=== Exercise ===
After locating the line with "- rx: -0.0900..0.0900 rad" in the data that follows, return it and every later line exactly, up to and including the line with "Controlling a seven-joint".

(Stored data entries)
=-=-=

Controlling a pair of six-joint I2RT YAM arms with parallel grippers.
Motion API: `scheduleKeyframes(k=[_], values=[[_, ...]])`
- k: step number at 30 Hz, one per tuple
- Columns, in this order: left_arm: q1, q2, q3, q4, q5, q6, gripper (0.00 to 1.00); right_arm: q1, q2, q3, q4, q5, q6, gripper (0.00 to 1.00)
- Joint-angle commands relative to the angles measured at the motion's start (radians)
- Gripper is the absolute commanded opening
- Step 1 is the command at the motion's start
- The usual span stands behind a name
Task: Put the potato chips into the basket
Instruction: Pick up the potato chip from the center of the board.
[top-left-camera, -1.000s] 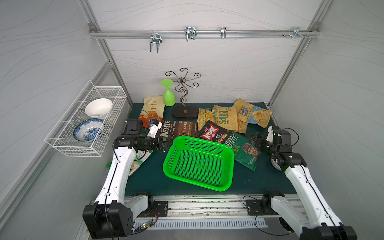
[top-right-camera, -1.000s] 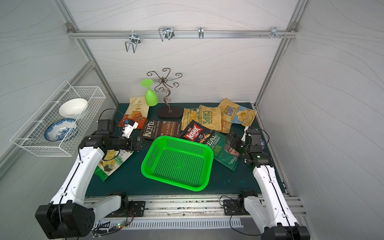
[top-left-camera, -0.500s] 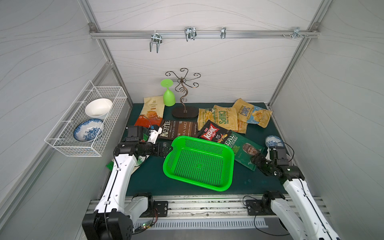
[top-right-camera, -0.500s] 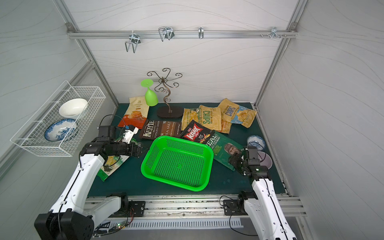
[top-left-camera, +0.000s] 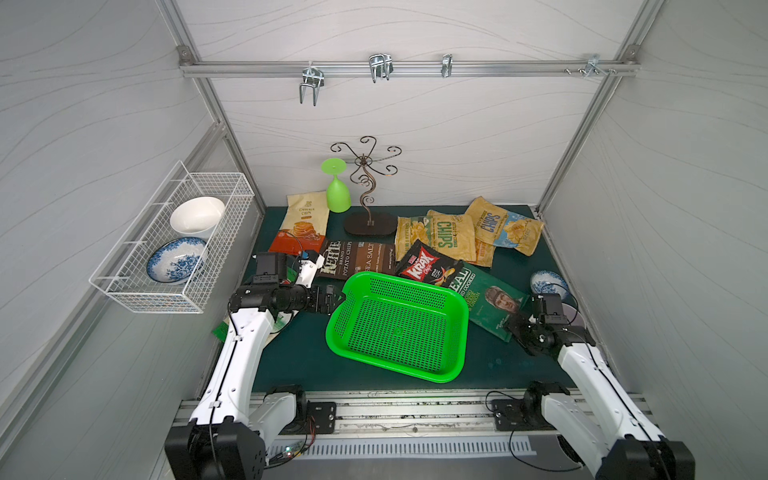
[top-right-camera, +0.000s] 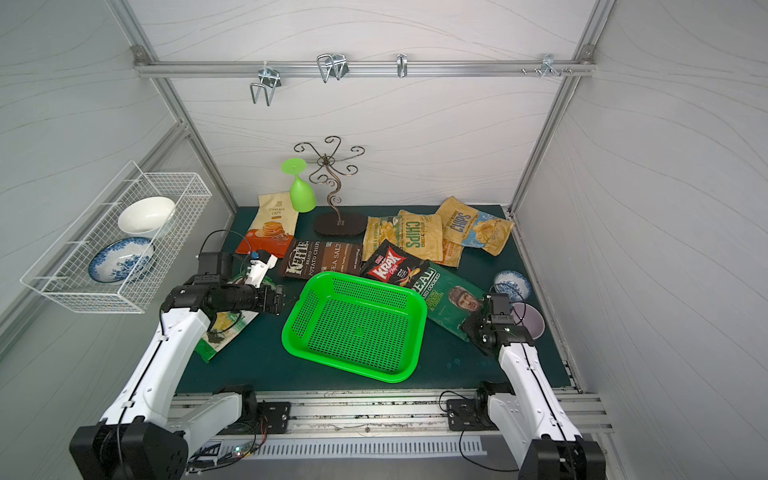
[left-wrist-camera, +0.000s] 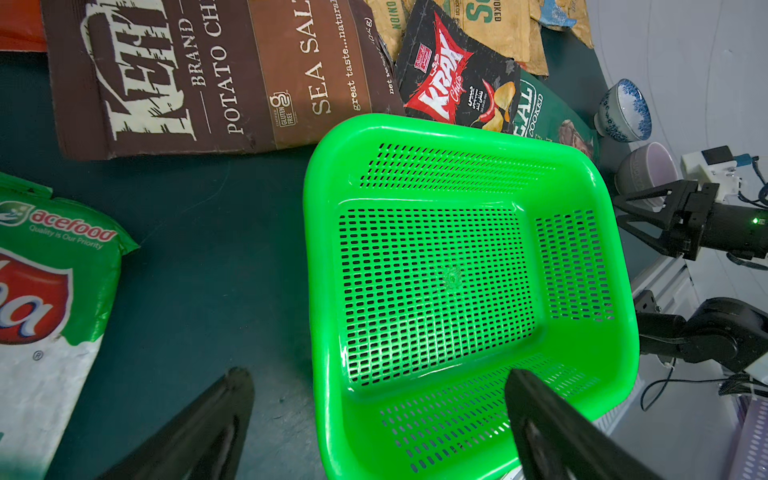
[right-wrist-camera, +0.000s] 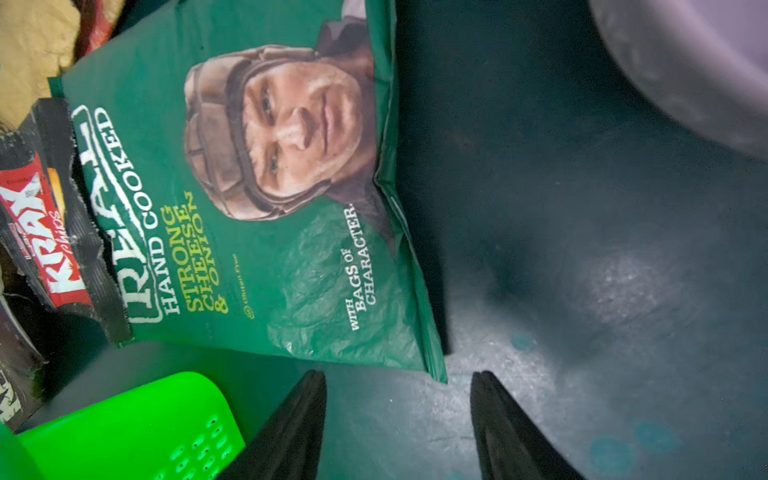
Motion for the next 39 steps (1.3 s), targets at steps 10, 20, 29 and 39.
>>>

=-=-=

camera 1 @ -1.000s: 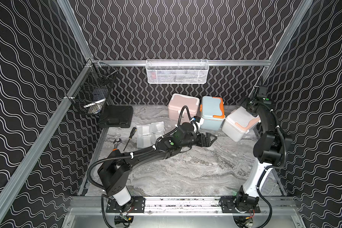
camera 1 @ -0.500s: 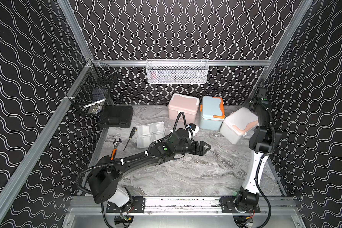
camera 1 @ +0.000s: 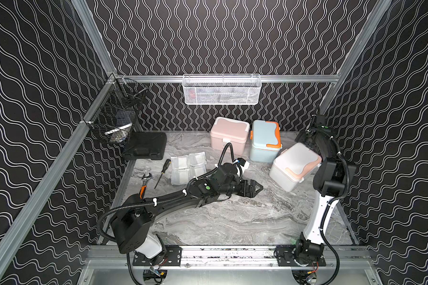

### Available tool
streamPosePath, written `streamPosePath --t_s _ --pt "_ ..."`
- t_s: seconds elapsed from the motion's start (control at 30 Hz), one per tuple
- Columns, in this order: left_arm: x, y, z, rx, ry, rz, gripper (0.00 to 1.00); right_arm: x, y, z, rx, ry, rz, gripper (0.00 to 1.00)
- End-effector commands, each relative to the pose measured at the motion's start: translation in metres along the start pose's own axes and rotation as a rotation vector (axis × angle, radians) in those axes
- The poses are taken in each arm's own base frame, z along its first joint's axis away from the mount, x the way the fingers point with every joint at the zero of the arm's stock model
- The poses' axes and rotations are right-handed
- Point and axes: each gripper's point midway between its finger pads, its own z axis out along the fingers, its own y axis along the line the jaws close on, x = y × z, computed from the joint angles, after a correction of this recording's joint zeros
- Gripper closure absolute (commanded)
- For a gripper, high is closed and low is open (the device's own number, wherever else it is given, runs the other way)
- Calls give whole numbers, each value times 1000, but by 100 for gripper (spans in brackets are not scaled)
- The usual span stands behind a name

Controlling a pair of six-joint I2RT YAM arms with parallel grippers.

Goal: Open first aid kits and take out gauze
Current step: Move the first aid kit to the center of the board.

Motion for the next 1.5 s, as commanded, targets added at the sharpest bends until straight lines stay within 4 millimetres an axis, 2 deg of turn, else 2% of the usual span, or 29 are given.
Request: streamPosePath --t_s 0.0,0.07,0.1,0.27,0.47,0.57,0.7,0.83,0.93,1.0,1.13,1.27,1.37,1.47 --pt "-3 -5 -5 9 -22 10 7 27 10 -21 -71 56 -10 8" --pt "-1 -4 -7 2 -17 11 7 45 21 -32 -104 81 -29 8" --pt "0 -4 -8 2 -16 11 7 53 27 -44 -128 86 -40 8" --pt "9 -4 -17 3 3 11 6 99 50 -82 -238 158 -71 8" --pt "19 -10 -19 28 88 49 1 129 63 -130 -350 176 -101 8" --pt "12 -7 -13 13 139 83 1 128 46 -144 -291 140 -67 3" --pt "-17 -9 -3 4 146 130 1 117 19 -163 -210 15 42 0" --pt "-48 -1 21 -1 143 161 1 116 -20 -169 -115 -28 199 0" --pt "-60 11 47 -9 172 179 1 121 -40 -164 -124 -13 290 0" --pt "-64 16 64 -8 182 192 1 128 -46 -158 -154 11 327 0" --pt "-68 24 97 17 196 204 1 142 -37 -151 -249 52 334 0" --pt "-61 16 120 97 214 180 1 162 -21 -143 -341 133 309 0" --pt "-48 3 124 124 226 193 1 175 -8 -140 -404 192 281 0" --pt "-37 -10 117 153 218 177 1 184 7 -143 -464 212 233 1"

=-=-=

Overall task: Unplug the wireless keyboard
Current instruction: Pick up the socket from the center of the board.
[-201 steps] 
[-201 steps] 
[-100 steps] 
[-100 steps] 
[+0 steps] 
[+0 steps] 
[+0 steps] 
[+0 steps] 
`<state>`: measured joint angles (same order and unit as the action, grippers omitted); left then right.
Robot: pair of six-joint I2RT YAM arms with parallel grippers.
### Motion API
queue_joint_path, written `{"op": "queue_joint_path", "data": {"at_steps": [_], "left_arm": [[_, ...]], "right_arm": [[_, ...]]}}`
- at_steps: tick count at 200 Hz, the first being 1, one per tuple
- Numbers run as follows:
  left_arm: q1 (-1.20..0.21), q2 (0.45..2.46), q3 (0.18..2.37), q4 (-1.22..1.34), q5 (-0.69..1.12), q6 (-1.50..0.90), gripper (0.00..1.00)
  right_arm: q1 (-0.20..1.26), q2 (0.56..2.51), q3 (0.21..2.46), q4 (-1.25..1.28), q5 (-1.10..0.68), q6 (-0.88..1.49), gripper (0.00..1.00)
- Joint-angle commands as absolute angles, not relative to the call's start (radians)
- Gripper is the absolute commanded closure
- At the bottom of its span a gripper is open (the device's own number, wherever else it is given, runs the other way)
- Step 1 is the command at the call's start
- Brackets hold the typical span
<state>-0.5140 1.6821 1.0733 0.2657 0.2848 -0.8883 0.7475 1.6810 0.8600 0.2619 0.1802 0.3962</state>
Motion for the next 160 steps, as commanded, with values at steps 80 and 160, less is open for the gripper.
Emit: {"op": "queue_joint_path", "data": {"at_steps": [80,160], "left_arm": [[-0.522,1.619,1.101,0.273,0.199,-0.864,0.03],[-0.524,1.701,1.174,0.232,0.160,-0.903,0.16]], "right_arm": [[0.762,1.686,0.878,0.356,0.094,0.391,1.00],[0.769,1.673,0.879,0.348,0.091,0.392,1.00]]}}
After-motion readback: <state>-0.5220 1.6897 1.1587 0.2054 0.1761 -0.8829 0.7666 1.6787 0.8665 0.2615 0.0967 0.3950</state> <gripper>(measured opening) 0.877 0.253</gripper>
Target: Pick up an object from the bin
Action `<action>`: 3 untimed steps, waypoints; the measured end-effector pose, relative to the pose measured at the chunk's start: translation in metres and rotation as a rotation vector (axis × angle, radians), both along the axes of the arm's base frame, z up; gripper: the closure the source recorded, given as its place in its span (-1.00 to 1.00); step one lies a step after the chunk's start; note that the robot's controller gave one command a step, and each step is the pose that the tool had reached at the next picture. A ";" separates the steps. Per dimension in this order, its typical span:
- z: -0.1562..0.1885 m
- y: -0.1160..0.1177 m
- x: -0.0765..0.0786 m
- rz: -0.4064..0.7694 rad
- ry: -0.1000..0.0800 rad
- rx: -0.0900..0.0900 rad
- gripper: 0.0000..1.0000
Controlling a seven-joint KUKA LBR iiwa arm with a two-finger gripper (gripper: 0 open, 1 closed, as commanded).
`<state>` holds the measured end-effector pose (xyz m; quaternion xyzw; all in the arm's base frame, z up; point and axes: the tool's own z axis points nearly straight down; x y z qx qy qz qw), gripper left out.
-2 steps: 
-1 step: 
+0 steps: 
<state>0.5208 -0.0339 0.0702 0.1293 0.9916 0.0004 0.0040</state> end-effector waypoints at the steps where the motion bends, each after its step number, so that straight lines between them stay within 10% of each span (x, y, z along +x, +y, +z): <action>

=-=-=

=== Written response ===
- rx: -0.0900..0.0900 rad
- gripper: 0.0000..1.0000
Controlling a seven-joint KUKA LBR iiwa arm with a two-finger gripper (gripper: 0 open, 1 closed, as commanded).

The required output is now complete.